True to his word, Heroux came to me and knocked on my door at ten that evening. His words to me on the stairs were still echoing in my head even though it was several hours later. They wouldn't stop replaying, though, nor could I forget the admiration in his eyes.

If there is a more beautiful heart than yours, I've yet to encounter it.

I opened the door to a more casual Heroux than I had ever seen outside of him being naked in his bedroom when we fed and released. Now, he was shirtless and wearing nothing but thin grey sweats, his tanned torso set off perfectly against the paleness of the material. His slightly red eyes darkened when he saw me, the Hunger wanting blood and sensing it was close.

Thump thump thump

My heart started pounding, an evolutionary development to draw the Hunger closer so it would drain the excess blood in our veins.

"Would you like to go into my room or stay in yours?" he asked me, his deep voice lower than usual. The Hunger saying hello.

"Yours." I'll never be able to settle down to sleep if my bed smells like you, like our release.

We walked across the hall to his room, and he closed the door behind us, then crossed his arms over that incredible chest. 

"We have some things to discuss before I feed, Odette."

I crossed my arms back. "Such as?"

"First," he said gravely, "I want you to know I ordered an autopsy on the Vautour and Basse because I wanted answers for you. I suspected, but had no proof, that there was something off about them. The medical examiner discovered that the Hunger portion of their brains was not as developed as it is in most vampires. It was nowhere near the size it should be. I suspect that's why the Vautour didn't protect his young as most normal vampires would, why he could even threaten to not feed from your mother and deprive you of the protein you needed to develop in the womb."

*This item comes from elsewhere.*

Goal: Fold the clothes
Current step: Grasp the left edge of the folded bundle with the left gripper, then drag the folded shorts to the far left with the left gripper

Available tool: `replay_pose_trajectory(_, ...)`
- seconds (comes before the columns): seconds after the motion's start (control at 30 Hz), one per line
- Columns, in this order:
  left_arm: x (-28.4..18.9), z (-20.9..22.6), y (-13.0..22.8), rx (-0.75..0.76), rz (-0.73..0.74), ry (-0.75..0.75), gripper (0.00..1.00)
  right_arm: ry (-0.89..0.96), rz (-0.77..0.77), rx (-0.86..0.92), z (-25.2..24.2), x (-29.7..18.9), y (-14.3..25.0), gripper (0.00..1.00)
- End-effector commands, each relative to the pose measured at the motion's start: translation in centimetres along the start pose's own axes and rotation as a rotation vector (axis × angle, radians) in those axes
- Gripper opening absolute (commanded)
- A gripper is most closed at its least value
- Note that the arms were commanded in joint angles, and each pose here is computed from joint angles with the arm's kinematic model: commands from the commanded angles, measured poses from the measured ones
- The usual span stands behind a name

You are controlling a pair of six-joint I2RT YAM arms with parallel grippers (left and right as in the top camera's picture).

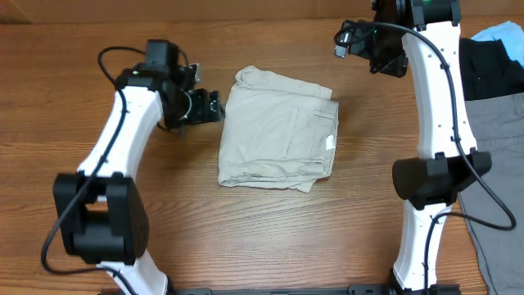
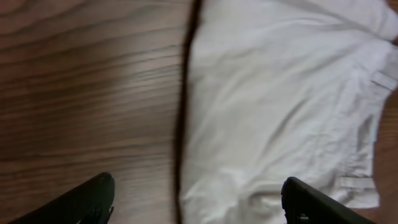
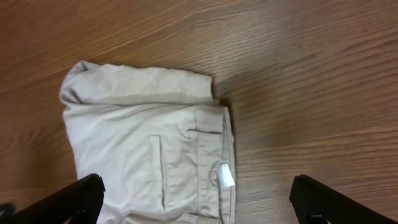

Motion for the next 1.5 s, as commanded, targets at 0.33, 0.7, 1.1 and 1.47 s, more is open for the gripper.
replay_pose_trajectory(0.33, 8.1, 0.2, 1.1, 0.101, 0.187, 0.108, 0.96, -0.246, -0.429, -0.186, 4.1, -21.0, 9.5, 1.0)
replay_pose_trajectory(0.7, 12.4, -0.3, 1.6, 0.15, 0.208, 0.095, 0.96, -0.334, -0.447, -0.212, 4.2, -23.1, 11.3, 1.0)
replay_pose_trajectory(1.1, 13.3, -1.6, 0.7, 0.17, 0.146, 0.135, 0.13, -0.337, -0.471, -0.233, 4.0, -23.9, 11.8, 1.0)
replay_pose_trajectory(1.47, 10.0, 7.2, -5.5, -0.309, -0.079, 0.109, 0.04, -0.324, -0.445, -0.238, 4.0, -23.2, 11.7, 1.0)
Point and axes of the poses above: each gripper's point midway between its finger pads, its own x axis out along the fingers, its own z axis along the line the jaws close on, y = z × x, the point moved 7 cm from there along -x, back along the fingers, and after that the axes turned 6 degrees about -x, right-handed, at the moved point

"I've never heard of such a thing."

"He was defective, as was Basse, and although rare, it does happen, but our kind have a way of culling that weakness out. I'm glad to say, he is ended and his line of males with him, for that sort of defect is passed directly through the males, the doctors told me. He visited unspeakable pain on you and plotted against you because he was very much lacking as a vampire. You noticed he never begged for his daughters' or son's lives today, or even his blood-bonded lady's. That shouldn't have happened but his Hunger was weak, and in turn, he was weak when it came to protecting his offspring. Hundreds of years ago, that would have gotten him and his young killed. Today, although we're more civilized, that can have some drawbacks as it allows weaker vampires to exist. I suspect you were singled out because his wife led the charge against you, and he allowed it because he was pathetically weak, as both man and vampire."

This unexpected knowledge explained so much of the treatment I'd received. It didn't make it any easier to accept, but it helped me understand that it wasn't me. It was an inherent weakness in the Vautour and Basse.

Heroux tipped my chin up, and his eyes burned redder than I'd ever seen them. "As a female vampire, you can only imagine the primitive surge that goes through a male and his Hunger at the thought of something threatening what is ours. I would defend you and our child with my very life, Odette. Even the thought of you carrying our young riles up my Hunger, and we would kill anything that we saw as even a potential threat to you without hesitation and without remorse."

I closed my eyes at the image of carrying Heroux's baby and stepped back from his hand holding my chin.

"Next, Odette, I'd ask why you gave Priscilla permission to say good bye to me, after I gave explicit instructions that she and her brother were to go without a good bye."